他只是想着,家里的人都帮着令妃,万一到时候出了事怎么办,他劝不动家里人,便只能自己去给五阿哥做事,兴许到了真正出事那天,五阿哥还能念着现在与他的情分,拉福家一把……
天空突然下起了雨,而且是滂沱大雨。
“哇!怎么这样啊!耍我吧!”
尔泰被是爹妈赶出来的,说是让他在外头反省一个晚上,他本想在自家屋檐上将就一个晚上……
“这么大的雨,让我怎么将就啊!”
这般,尔泰便想要找个客栈,可这么晚的天,大概也只有八大胡同会对他敞开大门了,想他尔泰洁身自好,怎么能去那种地方。
尔泰冲到街角的屋檐下,拍了拍自己身上的雨水。
突然一块令牌从他身上滑落。
那是今个出宫前,五阿哥给他的,是让他可以随时出入皇宫的令牌。
当时五阿哥是这样说的:“我今日夜观星象,发现星象异常,便掐指一算,算出你大难将至,骤是乌云遮顶,鹰撮霆击,金光四射……”他拍着尔泰的肩膀说:“到时候有麻烦,可以进宫来找我。”

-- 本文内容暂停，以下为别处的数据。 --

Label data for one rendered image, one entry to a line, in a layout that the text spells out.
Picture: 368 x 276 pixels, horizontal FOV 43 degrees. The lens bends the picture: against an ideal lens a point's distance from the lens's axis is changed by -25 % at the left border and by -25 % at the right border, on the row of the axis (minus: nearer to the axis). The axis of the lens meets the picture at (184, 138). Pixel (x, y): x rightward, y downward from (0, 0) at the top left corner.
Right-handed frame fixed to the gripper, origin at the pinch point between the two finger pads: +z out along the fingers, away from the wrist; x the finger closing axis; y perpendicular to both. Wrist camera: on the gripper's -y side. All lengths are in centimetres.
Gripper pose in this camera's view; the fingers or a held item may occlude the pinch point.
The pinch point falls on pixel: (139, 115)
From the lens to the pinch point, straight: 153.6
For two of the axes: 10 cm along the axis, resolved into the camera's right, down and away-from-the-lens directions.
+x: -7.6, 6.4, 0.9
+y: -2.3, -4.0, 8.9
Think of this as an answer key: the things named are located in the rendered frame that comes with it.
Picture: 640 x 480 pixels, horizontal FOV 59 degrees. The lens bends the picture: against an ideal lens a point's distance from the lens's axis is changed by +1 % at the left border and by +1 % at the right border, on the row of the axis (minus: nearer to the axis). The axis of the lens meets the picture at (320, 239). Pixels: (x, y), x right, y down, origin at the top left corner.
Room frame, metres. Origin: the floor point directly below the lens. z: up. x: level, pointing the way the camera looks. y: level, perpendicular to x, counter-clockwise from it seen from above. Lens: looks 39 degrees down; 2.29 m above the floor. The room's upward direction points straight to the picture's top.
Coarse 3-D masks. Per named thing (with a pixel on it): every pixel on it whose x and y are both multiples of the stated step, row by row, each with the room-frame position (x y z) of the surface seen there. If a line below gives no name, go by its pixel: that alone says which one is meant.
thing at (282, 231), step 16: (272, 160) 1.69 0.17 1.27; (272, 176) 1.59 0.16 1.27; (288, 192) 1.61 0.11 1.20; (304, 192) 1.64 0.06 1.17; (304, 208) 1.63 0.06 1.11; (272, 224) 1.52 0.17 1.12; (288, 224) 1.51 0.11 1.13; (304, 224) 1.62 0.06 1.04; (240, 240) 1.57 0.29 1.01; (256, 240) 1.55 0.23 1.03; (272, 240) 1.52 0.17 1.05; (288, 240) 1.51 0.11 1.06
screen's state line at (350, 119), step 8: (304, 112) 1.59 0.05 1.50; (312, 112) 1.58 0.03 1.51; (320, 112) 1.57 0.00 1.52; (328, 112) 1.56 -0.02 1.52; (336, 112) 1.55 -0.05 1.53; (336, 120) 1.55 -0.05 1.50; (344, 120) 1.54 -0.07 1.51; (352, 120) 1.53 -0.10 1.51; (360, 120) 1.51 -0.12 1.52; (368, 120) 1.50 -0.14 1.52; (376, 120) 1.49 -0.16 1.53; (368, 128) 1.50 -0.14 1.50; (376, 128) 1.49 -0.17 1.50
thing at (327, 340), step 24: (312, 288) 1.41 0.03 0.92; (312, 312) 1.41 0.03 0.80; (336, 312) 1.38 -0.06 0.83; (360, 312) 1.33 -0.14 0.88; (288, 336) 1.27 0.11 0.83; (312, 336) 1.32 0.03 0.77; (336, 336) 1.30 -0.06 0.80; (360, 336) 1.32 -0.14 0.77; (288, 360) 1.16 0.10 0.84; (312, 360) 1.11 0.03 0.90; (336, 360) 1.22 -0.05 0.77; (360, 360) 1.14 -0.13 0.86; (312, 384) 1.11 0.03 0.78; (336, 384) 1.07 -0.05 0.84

尔泰当时以为五阿哥是说笑的,可现在看来,五阿哥不是在说笑,而是料事如神。
‘大难将至’说的是他会被父母赶出家门。
‘乌云遮顶’说明会下雨。
而‘鹰撮霆击’指的是……
天山‘轰隆’一声,电闪雷鸣:“鹰撮霆击指的是打雷,金光四射指的当然是闪电啊!”
“哎哟我的天。”尔泰抱怨不已:“五阿哥早知道我会这样,干嘛不让我直接留在宫里啊!”
尔泰当然不会知道,对于永琪来说,收买人心这种重要的事,当然要在对方感到最无助,最糟心,最痛苦的时候做。
此时的永琪还没睡,他站在窗口,面对着窗外的电闪雷鸣,小声嘀咕着:“这会儿,尔泰大概正在跑回皇宫的路途中吧。”
他嘴角带着笑,似乎还有些幸灾乐祸。
虽然在最重要的时机给重要的人施恩是一件很重要的事,但如果到时还能看看好友的笑话,调侃调侃对方的话,那也该是一件非常有趣的事不是吗!?